**Exercise prompt**
Your answer should consist of each line from the data below that contains "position".

___

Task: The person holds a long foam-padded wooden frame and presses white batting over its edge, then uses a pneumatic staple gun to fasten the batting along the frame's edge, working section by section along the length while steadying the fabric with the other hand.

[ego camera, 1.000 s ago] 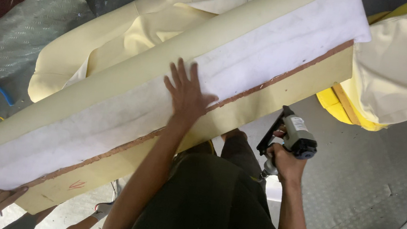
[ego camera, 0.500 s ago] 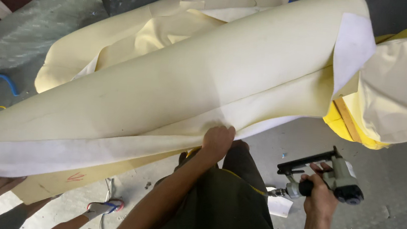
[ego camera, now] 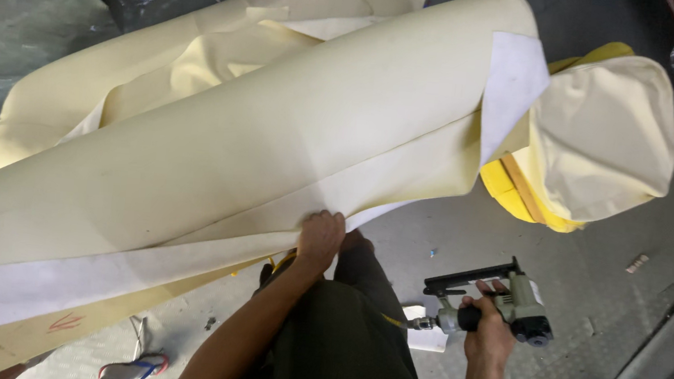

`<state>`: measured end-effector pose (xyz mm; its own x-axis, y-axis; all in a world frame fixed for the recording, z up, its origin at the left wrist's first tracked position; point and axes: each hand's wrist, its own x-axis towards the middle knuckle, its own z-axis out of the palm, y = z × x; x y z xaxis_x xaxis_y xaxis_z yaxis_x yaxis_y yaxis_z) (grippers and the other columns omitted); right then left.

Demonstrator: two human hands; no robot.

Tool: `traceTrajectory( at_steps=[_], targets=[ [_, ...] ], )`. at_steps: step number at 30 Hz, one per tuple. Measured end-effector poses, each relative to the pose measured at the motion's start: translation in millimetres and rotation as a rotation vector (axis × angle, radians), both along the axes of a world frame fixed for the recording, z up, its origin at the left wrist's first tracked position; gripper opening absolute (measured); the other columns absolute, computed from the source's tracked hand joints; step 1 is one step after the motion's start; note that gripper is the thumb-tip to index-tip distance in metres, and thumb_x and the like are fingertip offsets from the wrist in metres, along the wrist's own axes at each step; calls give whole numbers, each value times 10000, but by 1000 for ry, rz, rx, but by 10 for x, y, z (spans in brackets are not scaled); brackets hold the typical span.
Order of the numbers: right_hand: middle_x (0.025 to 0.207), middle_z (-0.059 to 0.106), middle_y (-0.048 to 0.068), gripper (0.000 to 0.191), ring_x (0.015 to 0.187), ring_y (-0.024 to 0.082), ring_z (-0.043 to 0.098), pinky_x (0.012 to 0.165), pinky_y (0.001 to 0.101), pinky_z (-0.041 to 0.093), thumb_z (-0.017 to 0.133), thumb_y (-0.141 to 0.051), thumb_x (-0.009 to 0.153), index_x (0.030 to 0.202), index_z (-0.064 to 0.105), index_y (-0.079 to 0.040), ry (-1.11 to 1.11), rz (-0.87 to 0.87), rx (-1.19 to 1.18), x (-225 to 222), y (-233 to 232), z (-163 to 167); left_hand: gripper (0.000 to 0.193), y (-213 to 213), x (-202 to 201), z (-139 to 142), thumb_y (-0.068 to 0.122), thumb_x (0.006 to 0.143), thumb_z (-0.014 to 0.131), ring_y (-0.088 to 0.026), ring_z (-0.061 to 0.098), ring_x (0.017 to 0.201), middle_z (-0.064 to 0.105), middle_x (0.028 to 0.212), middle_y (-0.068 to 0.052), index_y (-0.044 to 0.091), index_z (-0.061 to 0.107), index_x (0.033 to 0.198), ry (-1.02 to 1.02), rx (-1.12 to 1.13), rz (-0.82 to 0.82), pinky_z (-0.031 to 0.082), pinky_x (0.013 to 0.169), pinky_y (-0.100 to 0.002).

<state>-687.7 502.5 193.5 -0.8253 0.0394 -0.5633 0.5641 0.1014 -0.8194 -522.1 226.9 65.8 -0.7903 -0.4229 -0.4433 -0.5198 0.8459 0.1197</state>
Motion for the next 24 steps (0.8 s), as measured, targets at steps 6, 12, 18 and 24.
traceTrajectory(
  at_steps=[6, 12, 18, 24],
  targets=[
    [1227, 626, 156, 571, 770, 243, 636, 672, 392, 537, 521, 114, 838, 1378, 481, -68, 28, 24, 53, 58, -241, 269, 262, -100, 7, 376, 303, 907, 701, -283, 696, 911, 673, 971, -122, 98, 615, 1046, 31, 177, 41, 570, 730, -397],
    [1277, 607, 164, 627, 854, 253, 659, 716, 376, 578, 540, 158, 819, 1413, 465, -30, 258, 176, -6, 93, -484, 340, 370, -1767, -108, 846, 439, 999, 580, -373, 722, 1036, 762, 1106, -169, 176, 751, 1195, 274, 370, 270, 552, 935, -524],
    [1271, 617, 134, 605, 941, 179, 684, 661, 362, 595, 536, 161, 779, 1368, 512, 23, 273, 382, -107, -279, -1037, 373, 464, -2035, -498, 1095, 286, 967, 715, -350, 491, 1281, 558, 1401, -161, 79, 602, 1367, 527, -356, 559, 419, 1009, -531],
    [1133, 683, 161, 587, 661, 200, 646, 576, 329, 536, 552, 152, 750, 1324, 552, 29, 164, 541, -11, -949, -1392, 365, 1028, -757, -1732, 1145, 590, 733, 793, -493, 102, 1516, 148, 1643, -290, 108, 378, 1540, 369, -72, 422, 121, 1171, -702]
  ],
)
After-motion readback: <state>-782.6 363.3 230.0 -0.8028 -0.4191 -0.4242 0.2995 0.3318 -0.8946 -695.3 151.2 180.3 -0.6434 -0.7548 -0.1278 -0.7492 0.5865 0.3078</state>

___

**Result**
`<state>`: measured end-effector pose (xyz mm; its own x-axis, y-axis; all in a world frame fixed for the recording, z up, its origin at the left wrist's first tracked position; point and axes: each hand's wrist, its own x-axis towards the middle knuckle, its own z-axis out of the palm, y = z × x; x y z xaxis_x xaxis_y xaxis_z yaxis_x yaxis_y yaxis_z) (grippers and the other columns omitted); right then left.
Tool: `traceTrajectory( at_steps=[_], targets=[ [_, ...] ], )`. at_steps: step number at 30 Hz, one per tuple. Measured end-effector poses, each relative to the pose measured at the motion's start: translation in millimetres and rotation as a rotation vector (axis × angle, radians), both along the axes of a world frame fixed for the recording, z up, its origin at the left wrist's first tracked position; gripper opening absolute (measured); the other columns absolute, computed from the source's tracked hand joints; step 1 is one step after the motion's start; note that gripper is the thumb-tip to index-tip distance in metres, and thumb_x and the like are fingertip offsets from the wrist in metres, along the wrist's own axes at each step; calls give whole numbers, each value times 10000, but by 1000 for ry, rz, rx, but by 10 for x, y, z (spans in brackets are not scaled); brackets hold the typical span.

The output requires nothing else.